Quando o tumor é grande demais para ser considerada a possibilidade de transplante ou cirurgia, existe a possibilidade de reduzir o seu tamanho através de quimioembolização (TACE), que é um procedimento onde o radiologista intervencionista identifica a artéria que está nutrindo o tumor, injeta uma dose de quimioterápico direto na lesão e entope a artéria para “matar” o câncer. Apesar de ser considerado um tratamento paliativo ou como “ponte” para o transplante, também pode curar.
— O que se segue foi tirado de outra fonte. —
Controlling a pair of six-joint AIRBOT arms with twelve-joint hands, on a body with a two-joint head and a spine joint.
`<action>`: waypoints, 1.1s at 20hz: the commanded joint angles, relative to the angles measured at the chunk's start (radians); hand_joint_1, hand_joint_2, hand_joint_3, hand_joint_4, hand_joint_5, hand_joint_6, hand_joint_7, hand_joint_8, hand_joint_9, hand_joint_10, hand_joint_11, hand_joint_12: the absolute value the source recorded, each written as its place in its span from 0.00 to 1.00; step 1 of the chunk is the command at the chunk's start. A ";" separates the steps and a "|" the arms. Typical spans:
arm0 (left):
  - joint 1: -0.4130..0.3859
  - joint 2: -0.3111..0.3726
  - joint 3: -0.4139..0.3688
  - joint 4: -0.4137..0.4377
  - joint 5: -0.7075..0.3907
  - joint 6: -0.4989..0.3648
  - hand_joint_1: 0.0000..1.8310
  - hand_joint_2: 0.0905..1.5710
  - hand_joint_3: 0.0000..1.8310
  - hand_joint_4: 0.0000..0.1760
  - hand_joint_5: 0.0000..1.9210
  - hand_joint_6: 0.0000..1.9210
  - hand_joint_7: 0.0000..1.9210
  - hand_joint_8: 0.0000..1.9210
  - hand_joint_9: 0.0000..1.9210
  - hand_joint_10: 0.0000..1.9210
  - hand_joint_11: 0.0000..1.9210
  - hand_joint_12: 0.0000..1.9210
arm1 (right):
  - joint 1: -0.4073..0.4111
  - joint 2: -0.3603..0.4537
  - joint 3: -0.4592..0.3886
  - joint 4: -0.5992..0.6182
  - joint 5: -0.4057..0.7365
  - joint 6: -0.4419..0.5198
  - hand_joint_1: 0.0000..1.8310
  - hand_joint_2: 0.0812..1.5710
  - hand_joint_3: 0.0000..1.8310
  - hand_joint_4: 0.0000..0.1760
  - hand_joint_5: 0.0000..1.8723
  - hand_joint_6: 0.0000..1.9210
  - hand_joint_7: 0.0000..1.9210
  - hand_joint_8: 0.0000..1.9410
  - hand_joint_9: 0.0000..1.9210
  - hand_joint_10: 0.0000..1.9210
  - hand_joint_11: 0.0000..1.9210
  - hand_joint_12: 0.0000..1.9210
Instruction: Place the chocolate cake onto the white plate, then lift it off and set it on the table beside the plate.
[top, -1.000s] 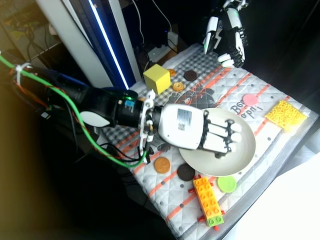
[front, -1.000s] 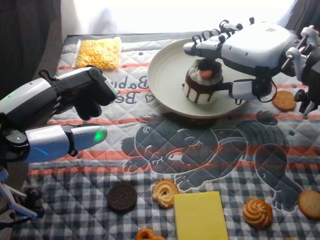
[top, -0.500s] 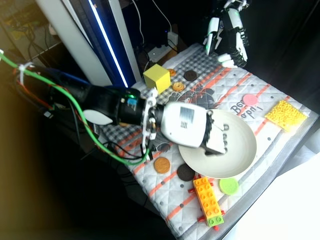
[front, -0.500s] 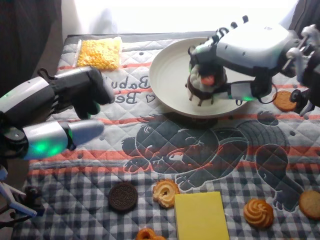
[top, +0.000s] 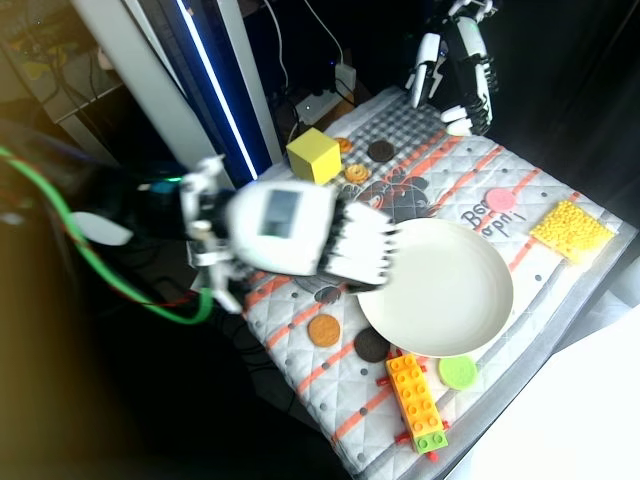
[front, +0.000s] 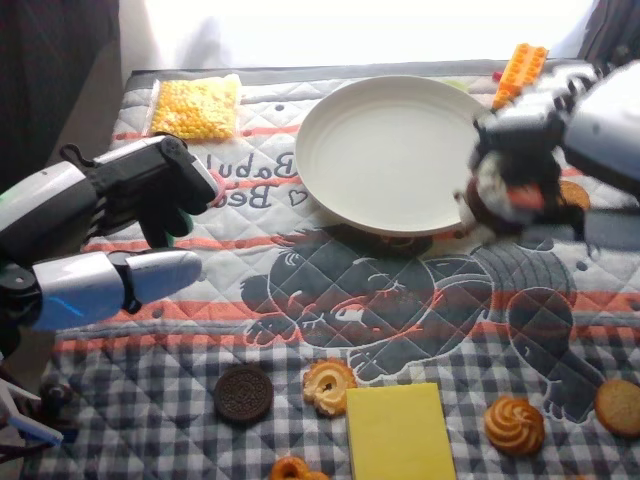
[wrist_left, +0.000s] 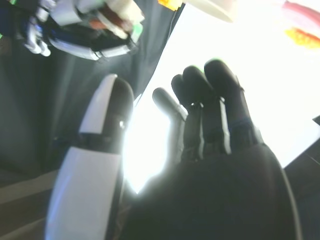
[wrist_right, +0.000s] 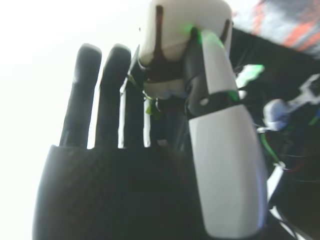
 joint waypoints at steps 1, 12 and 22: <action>0.001 0.012 -0.001 -0.010 -0.142 -0.012 0.56 0.79 0.00 0.07 0.07 0.72 0.08 0.70 0.10 0.83 0.11 0.95 | -0.019 0.025 -0.014 0.010 0.152 0.003 0.63 0.82 0.00 0.00 0.35 0.69 0.35 0.86 0.27 0.89 0.25 1.00; 0.007 0.017 -0.009 -0.005 -0.162 -0.011 0.39 0.76 0.00 0.17 0.06 0.16 0.11 0.07 0.05 0.19 0.00 0.46 | -0.204 0.000 0.019 0.044 0.137 0.114 0.62 0.81 0.00 0.00 0.35 0.74 0.37 0.78 0.25 0.83 0.22 1.00; 0.021 0.032 -0.017 -0.014 -0.189 -0.011 0.20 0.69 0.00 0.67 0.00 0.00 0.00 0.00 0.00 0.00 0.00 0.00 | -0.220 0.150 -0.071 0.024 0.262 0.114 0.31 0.66 0.00 0.36 0.00 0.00 0.00 0.00 0.00 0.00 0.00 0.00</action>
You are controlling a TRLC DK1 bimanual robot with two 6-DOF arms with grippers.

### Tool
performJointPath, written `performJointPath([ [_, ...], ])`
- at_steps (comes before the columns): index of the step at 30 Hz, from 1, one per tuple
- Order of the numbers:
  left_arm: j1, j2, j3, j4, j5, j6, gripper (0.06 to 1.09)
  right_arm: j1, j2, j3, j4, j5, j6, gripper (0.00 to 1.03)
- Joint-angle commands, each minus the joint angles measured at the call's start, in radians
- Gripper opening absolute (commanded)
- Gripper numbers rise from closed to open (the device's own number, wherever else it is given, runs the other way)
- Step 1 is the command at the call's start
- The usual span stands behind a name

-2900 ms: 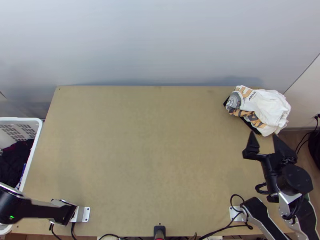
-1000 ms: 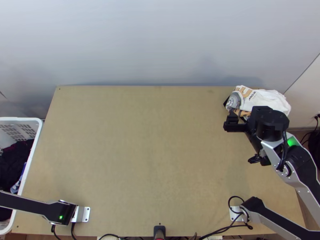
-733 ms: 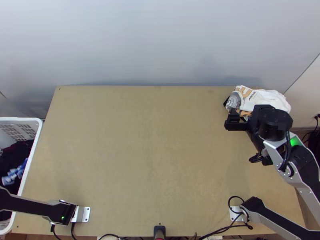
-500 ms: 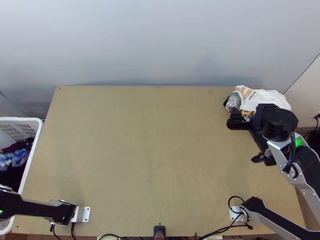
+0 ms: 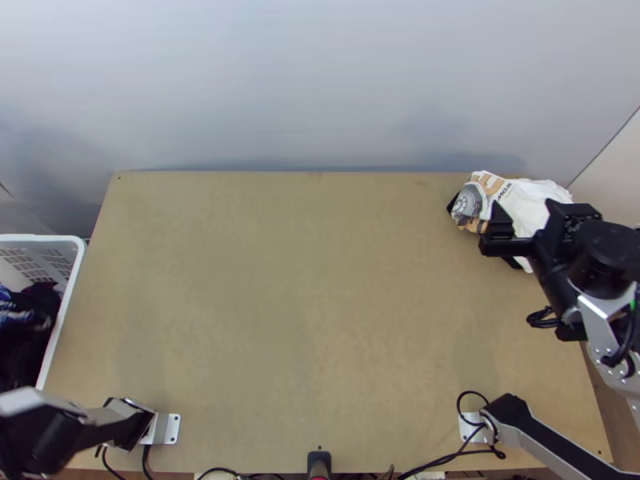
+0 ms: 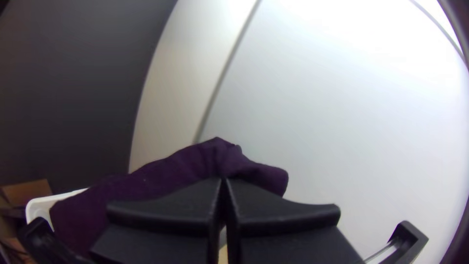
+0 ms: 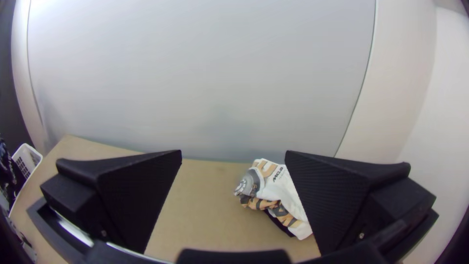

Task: Fold the t-shirt

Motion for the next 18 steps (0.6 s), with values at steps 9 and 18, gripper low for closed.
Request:
performJointPath([
  [9,-1.065,-0.231,-0.142,-0.042,-0.312,-0.130,0.10,-0.084,-0.082,-0.006,-0.035,0.043,-0.014,0.99],
  [18,-1.547,-0.182,-0.541,0.257,-0.565,-0.126,0.10,-0.131,-0.087,0.000,-0.064,0.058,-0.014,0.99],
])
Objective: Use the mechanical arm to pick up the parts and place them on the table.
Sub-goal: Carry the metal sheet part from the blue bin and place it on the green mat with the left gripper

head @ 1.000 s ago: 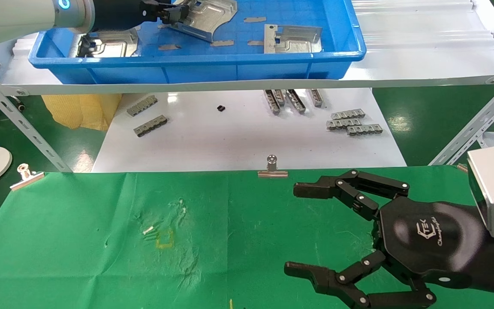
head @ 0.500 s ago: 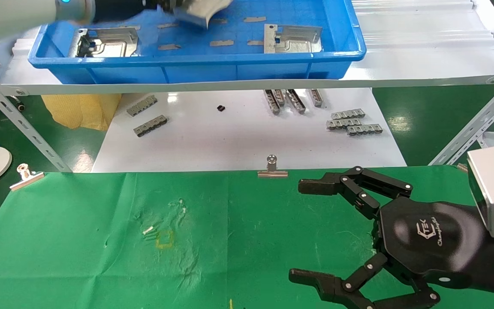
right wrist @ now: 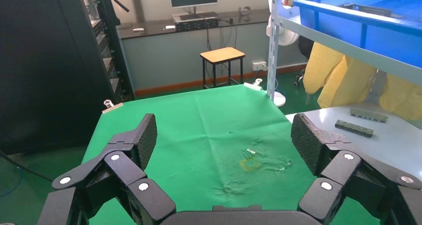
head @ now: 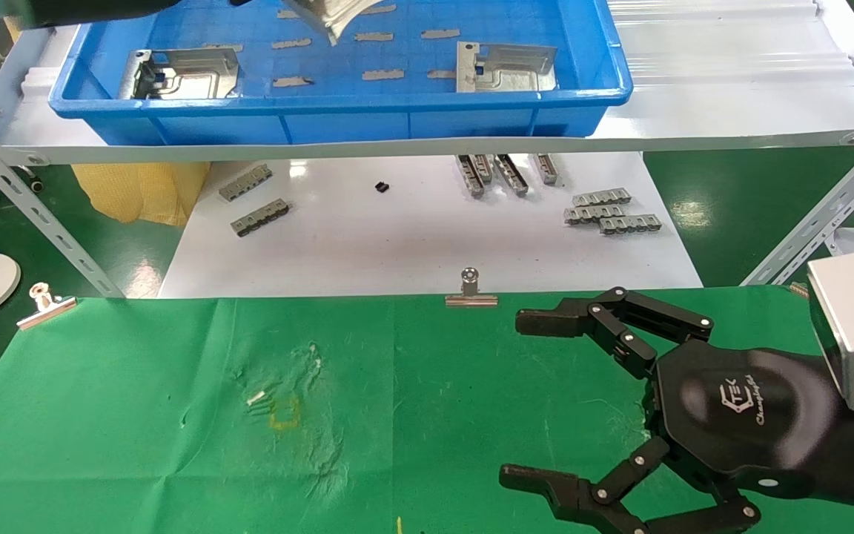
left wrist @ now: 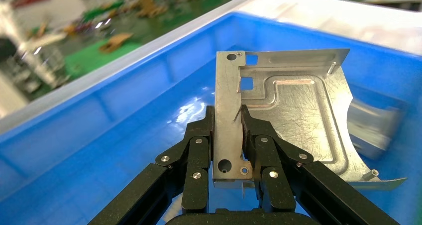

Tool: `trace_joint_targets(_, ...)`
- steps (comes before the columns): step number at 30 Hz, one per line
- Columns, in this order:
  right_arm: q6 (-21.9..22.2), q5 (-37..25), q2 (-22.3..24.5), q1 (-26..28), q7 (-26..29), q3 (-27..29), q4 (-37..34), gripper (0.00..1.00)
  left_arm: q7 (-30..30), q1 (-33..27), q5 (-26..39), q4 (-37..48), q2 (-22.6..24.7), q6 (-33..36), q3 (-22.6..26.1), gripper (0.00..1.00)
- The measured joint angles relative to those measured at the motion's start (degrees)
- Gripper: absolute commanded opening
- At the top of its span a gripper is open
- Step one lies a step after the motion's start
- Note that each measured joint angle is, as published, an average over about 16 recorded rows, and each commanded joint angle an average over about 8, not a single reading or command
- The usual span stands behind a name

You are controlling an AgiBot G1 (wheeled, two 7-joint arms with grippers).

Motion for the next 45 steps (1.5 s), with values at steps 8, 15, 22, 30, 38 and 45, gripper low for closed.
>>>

Uma variação mais recente desse tratamento, que cada vez fazemos mais, é a radioembolização, onde ao invés de um quimioterápico injetamos microesferas radioativas.

Radioembolização transarterial (TARE)

   Outra opção cada vez mais utilizada é o tratamento percutâneo (pela pele) do tumor. Essa modalidade terapêutica se popularizou com a técnica japonesa de injeção percutânea de etanol (PEI). Esse era um método simples e eficaz, realizado sob anestesia local e com raras complicações. Com o auxílio do ultrassom, é introduzida uma agulha no centro do tumor, através da pele, onde é administrado álcool absoluto (a 100%), provocando a destruição da lesão. Infelizmente, como é um procedimento simples e barato, sem necessidade de equipamentos de última geração ou de medicamentos de alto custo, a técnica foi abandonada das pesquisas clínicas de tal modo que não conseguimos nem comparar com os novos métodos de tratamento, sendo excluída das diretrizes internacionais.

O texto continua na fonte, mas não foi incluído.